TASK DESCRIPTION —
Set down each line of the data below exactly as it stands, dropping the pictures.

:::::

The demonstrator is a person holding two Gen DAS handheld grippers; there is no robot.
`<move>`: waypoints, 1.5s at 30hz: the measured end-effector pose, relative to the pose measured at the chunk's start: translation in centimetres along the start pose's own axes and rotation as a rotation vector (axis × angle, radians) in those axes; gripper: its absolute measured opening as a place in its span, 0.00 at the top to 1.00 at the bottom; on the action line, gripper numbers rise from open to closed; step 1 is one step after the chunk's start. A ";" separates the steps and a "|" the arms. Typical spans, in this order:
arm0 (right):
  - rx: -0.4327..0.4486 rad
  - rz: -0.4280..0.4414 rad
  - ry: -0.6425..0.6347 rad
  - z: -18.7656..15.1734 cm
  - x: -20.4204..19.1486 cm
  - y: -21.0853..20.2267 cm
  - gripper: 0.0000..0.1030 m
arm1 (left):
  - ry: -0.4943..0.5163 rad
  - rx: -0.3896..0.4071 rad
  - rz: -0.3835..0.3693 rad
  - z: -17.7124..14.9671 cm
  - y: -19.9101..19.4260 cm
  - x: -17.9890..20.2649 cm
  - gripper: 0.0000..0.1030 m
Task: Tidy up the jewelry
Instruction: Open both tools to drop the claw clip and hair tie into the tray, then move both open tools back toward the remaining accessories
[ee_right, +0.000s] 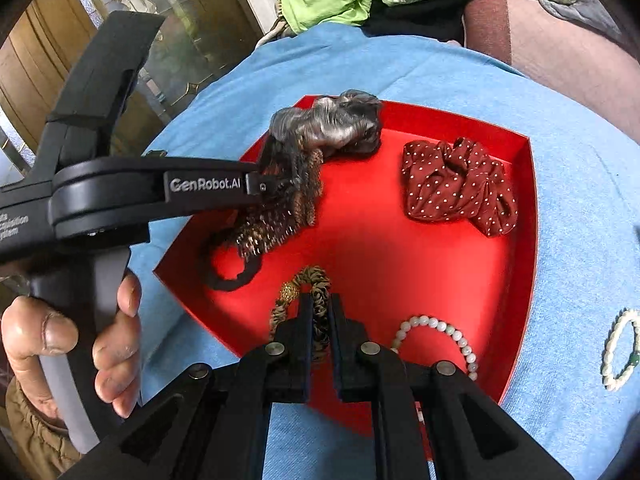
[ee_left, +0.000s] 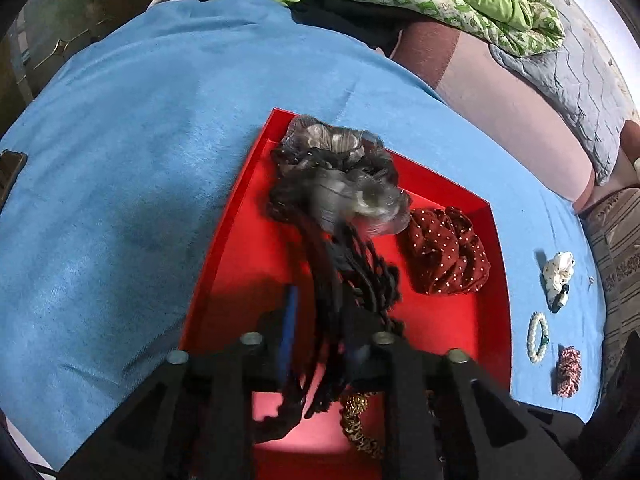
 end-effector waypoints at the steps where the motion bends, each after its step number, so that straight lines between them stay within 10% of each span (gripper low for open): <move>1: 0.004 -0.005 0.000 0.0 0.0 -0.1 0.90 | 0.003 0.004 -0.008 -0.1 -0.1 0.1 0.65; 6: 0.015 -0.017 -0.017 -0.2 0.0 -0.6 0.87 | 0.041 0.026 -0.019 -0.5 -0.9 1.2 0.64; 11: 0.048 -0.017 -0.007 -0.5 0.4 -1.9 0.56 | 0.070 0.053 -0.033 -1.0 -1.7 1.8 0.63; 25: 0.126 -0.083 -0.015 -3.2 3.4 -7.4 0.56 | 0.035 0.197 -0.004 -1.0 -4.5 1.5 0.57; 35: 0.140 -0.288 0.157 -10.6 16.0 -14.9 0.52 | 0.120 0.267 -0.105 -2.7 -6.5 6.9 0.57; 45: 0.184 -0.396 0.439 -14.9 28.7 -18.8 0.47 | 0.302 0.081 -0.215 -7.1 -3.2 19.6 0.57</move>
Point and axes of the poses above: each gripper's, at about its wrist camera, not at the fingertips, and y roughly the way its jaws point, x to its right, z to its top, the point moved 3 cm from there along y, roughly the way its jaws point, and after that the axes turned 7 degrees about -z, right-handed, at the moved point
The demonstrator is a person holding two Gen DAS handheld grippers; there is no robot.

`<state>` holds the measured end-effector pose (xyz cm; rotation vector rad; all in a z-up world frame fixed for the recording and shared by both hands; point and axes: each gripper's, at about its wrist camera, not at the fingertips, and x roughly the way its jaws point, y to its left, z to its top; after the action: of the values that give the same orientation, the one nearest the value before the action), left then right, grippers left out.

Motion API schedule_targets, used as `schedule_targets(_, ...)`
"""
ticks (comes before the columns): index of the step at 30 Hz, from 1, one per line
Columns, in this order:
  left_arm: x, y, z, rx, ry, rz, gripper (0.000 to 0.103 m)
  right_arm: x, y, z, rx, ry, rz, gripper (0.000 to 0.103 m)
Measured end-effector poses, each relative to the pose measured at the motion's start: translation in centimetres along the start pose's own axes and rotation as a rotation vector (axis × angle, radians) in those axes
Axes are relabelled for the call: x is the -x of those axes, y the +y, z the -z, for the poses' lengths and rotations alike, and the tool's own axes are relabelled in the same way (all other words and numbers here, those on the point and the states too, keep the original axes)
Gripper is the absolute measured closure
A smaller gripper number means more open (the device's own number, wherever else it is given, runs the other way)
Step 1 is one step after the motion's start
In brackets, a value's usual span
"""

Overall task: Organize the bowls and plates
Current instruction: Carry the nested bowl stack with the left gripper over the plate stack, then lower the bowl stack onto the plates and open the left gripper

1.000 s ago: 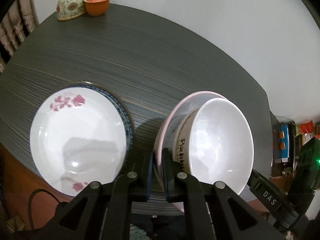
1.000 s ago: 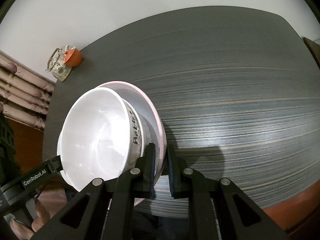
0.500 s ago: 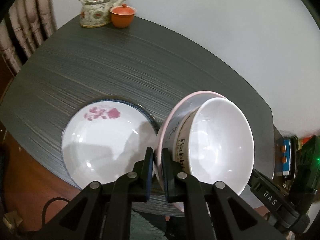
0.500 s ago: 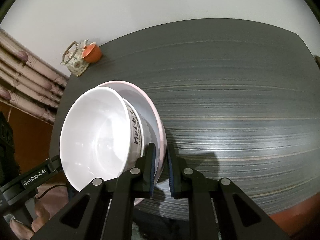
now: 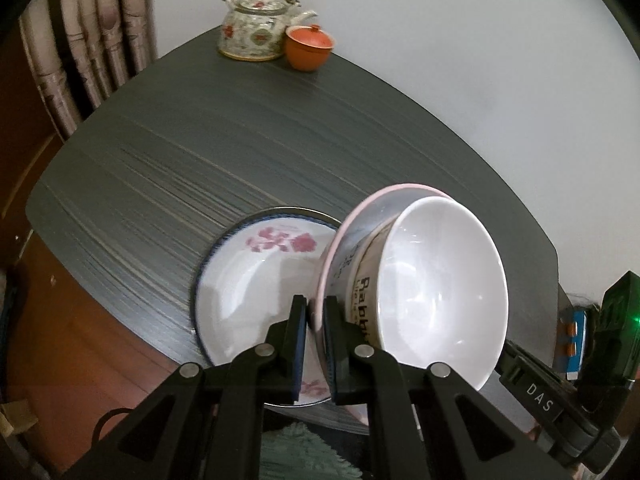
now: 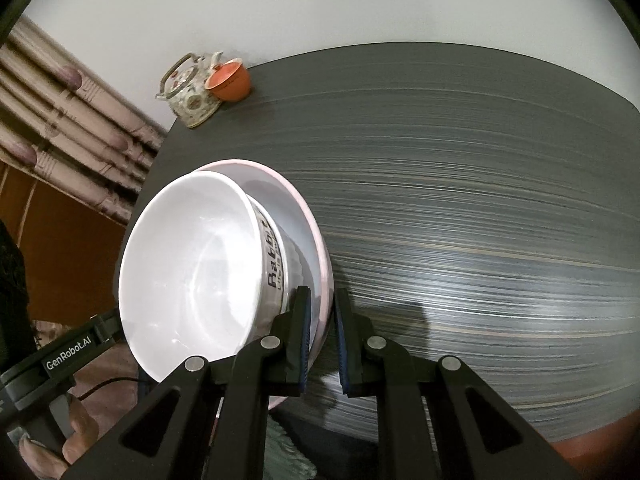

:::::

RESULT OF THIS TASK —
The demonstrator is a person holding two Gen DAS handheld grippers; there is no robot.
`<move>`: waypoints, 1.5s at 30hz: the measured end-effector pose, relative to the pose measured at the chunk's start: translation in centimetres along the start pose's own axes and rotation as a rotation vector (axis × angle, radians) in those axes; gripper: its absolute measured opening as a place in its span, 0.00 at the top to 1.00 at the bottom; on the action line, gripper numbers rise from open to closed; step 1 is one step after the chunk's start. A ";" separates the steps and a "|" the arms. Typical spans, in this order:
arm0 (right):
  - rx: -0.4327..0.4486 rad
  - rz: -0.4280..0.4414 rad
  - ry: -0.6425..0.6347 rad
  - z: -18.7656..15.1734 cm
  - x: -20.4204..19.1486 cm
  - y: -21.0853..20.2267 cm
  - gripper: 0.0000..0.1030 m
arm1 (left):
  - ry: -0.4943..0.5163 rad
  - rx: -0.3896..0.4071 rad
  - rz: -0.3835..0.3693 rad
  - z: -17.7124..14.9671 cm
  - y: -19.9101..19.4260 cm
  - x: -17.9890..20.2649 cm
  - gripper: 0.0000..0.1030 m
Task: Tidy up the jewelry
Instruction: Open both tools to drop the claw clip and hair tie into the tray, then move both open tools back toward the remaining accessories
[ee_right, +0.000s] 
[ee_left, +0.000s] 
 end-effector waypoints at the steps where the motion bends, each after its step number, so that straight lines between them stay within 10% of each span (gripper low for open): <move>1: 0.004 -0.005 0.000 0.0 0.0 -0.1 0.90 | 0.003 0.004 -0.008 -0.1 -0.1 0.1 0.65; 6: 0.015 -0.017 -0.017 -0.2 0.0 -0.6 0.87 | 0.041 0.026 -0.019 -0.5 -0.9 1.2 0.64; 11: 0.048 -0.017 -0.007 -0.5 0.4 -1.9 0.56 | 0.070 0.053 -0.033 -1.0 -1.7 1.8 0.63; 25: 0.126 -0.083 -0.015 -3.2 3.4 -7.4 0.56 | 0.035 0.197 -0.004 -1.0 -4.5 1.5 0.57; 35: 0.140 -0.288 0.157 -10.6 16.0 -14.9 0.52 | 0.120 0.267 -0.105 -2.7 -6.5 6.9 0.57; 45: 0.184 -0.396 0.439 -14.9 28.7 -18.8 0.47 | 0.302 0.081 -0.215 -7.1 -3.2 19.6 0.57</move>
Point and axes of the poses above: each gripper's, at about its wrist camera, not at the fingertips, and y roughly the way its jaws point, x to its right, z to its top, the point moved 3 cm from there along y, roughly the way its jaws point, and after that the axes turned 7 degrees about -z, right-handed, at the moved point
The demonstrator is a person holding two Gen DAS handheld grippers; there is no robot.

`<state>` holds the measured end-effector pose (xyz cm; rotation vector rad; all in a z-up world frame fixed for the recording and shared by both hands; point and axes: each gripper's, at about its wrist camera, not at the fingertips, and x roughly the way its jaws point, y to its left, z to its top; after the action: of the values that give the same orientation, the one nearest the value before the action), left then right, grippers left out.

Motion API schedule_targets, used as `schedule_targets(_, ...)`
"""
ticks (comes before the columns): index of the step at 30 Hz, from 1, one per line
Columns, in this order:
  left_arm: x, y, z, rx, ry, rz, gripper (0.000 to 0.103 m)
  right_arm: x, y, z, rx, ry, rz, gripper (0.000 to 0.103 m)
Measured end-effector poses, each relative to the pose measured at the motion's start: translation in centimetres along the start pose's own axes and rotation as a rotation vector (axis × angle, radians) in those axes
Axes are relabelled for the call: x is the -x of those axes, y the +y, z the -z, for the poses' lengths and rotations alike, and the tool's own axes are relabelled in the same way (all other words and numbers here, those on the point and the states too, keep the original axes)
Gripper is the absolute measured closure
A smaller gripper number means more open (the device's own number, wherever else it is given, runs the other way)
Step 1 is one step after the motion's start
In brackets, a value's usual span
"""

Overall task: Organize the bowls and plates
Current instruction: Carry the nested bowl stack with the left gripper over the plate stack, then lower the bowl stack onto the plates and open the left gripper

1.000 s ago: 
1.000 s ago: 
0.500 s ago: 
0.500 s ago: 
now: 
now: 

The output given here is complete.